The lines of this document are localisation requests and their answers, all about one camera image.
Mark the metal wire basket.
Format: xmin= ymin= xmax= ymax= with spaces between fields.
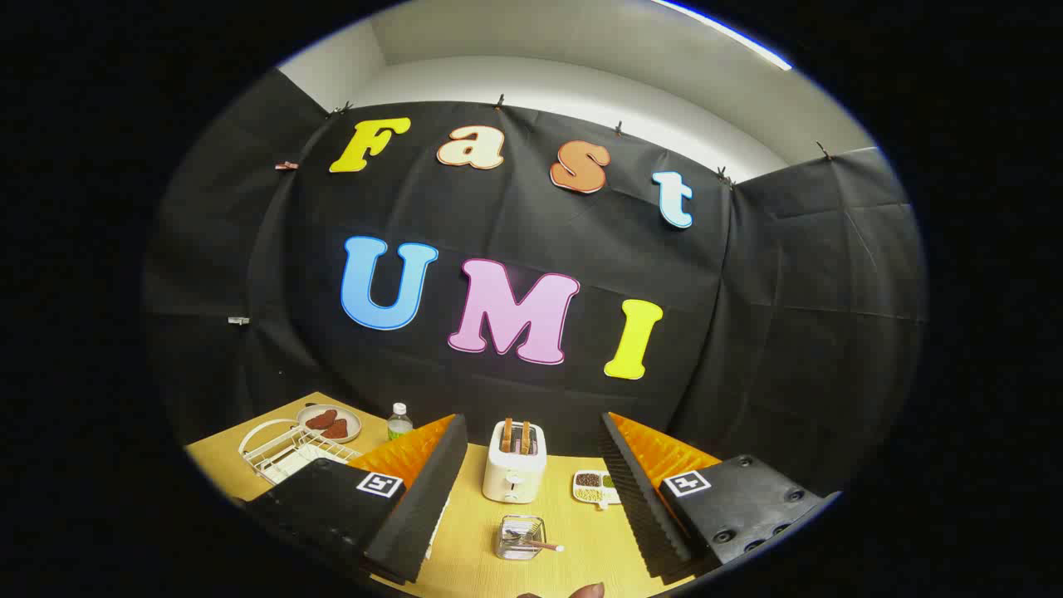
xmin=496 ymin=515 xmax=546 ymax=561

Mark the small grey plate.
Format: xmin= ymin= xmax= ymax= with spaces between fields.
xmin=296 ymin=404 xmax=363 ymax=444

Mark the wooden handle metal spoon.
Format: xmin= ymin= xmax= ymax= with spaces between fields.
xmin=504 ymin=532 xmax=565 ymax=553

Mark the white wire dish rack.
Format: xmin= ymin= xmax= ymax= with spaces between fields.
xmin=238 ymin=419 xmax=364 ymax=486

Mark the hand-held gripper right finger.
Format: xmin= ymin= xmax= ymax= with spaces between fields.
xmin=598 ymin=412 xmax=841 ymax=581

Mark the black backdrop cloth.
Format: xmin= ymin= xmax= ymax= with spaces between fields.
xmin=141 ymin=68 xmax=928 ymax=499

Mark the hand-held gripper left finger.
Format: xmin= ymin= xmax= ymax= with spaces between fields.
xmin=235 ymin=414 xmax=470 ymax=586

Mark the white toaster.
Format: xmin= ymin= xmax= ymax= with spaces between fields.
xmin=482 ymin=419 xmax=548 ymax=504

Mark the white divided dish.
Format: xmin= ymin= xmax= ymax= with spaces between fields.
xmin=571 ymin=470 xmax=622 ymax=510

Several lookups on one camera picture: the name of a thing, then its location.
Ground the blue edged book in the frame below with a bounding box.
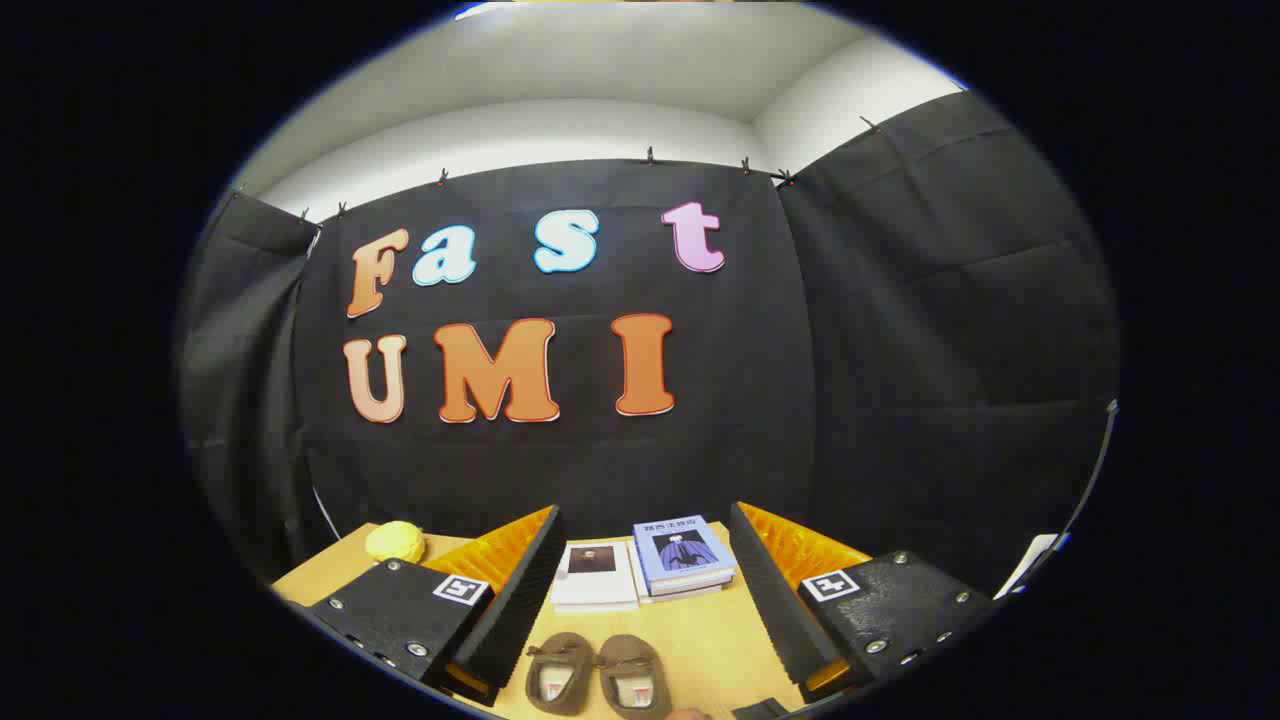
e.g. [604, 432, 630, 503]
[645, 570, 737, 598]

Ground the blue cover book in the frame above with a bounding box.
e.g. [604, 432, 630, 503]
[632, 515, 737, 586]

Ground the row of black cloth clips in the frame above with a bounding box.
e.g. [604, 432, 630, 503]
[235, 115, 881, 223]

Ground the brown fuzzy slipper shoe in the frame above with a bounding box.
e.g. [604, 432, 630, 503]
[597, 634, 673, 720]
[524, 632, 597, 717]

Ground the black backdrop cloth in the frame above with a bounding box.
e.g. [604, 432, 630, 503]
[178, 90, 1121, 601]

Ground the yellow plush toy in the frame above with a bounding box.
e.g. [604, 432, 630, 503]
[364, 520, 426, 564]

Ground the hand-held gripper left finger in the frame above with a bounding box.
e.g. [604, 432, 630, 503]
[305, 505, 566, 708]

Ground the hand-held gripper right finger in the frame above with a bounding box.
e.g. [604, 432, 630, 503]
[728, 502, 994, 701]

• **Task description**
Images stay out, but the rest of the data above must be repeated exactly.

• **Expected answer**
The lines of this document are localisation requests and their answers, all about one camera image.
Mark the metal wire basket.
Format: xmin= ymin= xmax= ymax= with spaces between fields.
xmin=496 ymin=515 xmax=546 ymax=561

Mark the small grey plate.
Format: xmin= ymin= xmax= ymax= with spaces between fields.
xmin=296 ymin=404 xmax=363 ymax=444

Mark the wooden handle metal spoon.
Format: xmin= ymin= xmax= ymax= with spaces between fields.
xmin=504 ymin=532 xmax=565 ymax=553

Mark the white wire dish rack.
Format: xmin= ymin= xmax= ymax= with spaces between fields.
xmin=238 ymin=419 xmax=364 ymax=486

Mark the hand-held gripper right finger.
Format: xmin= ymin= xmax= ymax= with spaces between fields.
xmin=598 ymin=412 xmax=841 ymax=581

Mark the black backdrop cloth.
Format: xmin= ymin= xmax= ymax= with spaces between fields.
xmin=141 ymin=68 xmax=928 ymax=499

Mark the hand-held gripper left finger.
Format: xmin= ymin= xmax= ymax= with spaces between fields.
xmin=235 ymin=414 xmax=470 ymax=586

Mark the white toaster.
Format: xmin= ymin= xmax= ymax= with spaces between fields.
xmin=482 ymin=419 xmax=548 ymax=504

Mark the white divided dish.
Format: xmin= ymin= xmax= ymax= with spaces between fields.
xmin=571 ymin=470 xmax=622 ymax=510

Several lookups on one camera picture: the name of a thing, then its location.
Ground the blue edged book in the frame below with a bounding box.
e.g. [604, 432, 630, 503]
[645, 570, 737, 598]

Ground the blue cover book in the frame above with a bounding box.
e.g. [604, 432, 630, 503]
[632, 515, 737, 586]

Ground the row of black cloth clips in the frame above with a bounding box.
e.g. [604, 432, 630, 503]
[235, 115, 881, 223]

Ground the brown fuzzy slipper shoe in the frame above with a bounding box.
e.g. [604, 432, 630, 503]
[597, 634, 673, 720]
[524, 632, 597, 717]

Ground the black backdrop cloth in the frame above with a bounding box.
e.g. [604, 432, 630, 503]
[178, 90, 1121, 601]

Ground the yellow plush toy in the frame above with a bounding box.
e.g. [604, 432, 630, 503]
[364, 520, 426, 564]

Ground the hand-held gripper left finger in the frame above with a bounding box.
e.g. [604, 432, 630, 503]
[305, 505, 566, 708]

Ground the hand-held gripper right finger in the frame above with a bounding box.
e.g. [604, 432, 630, 503]
[728, 502, 994, 701]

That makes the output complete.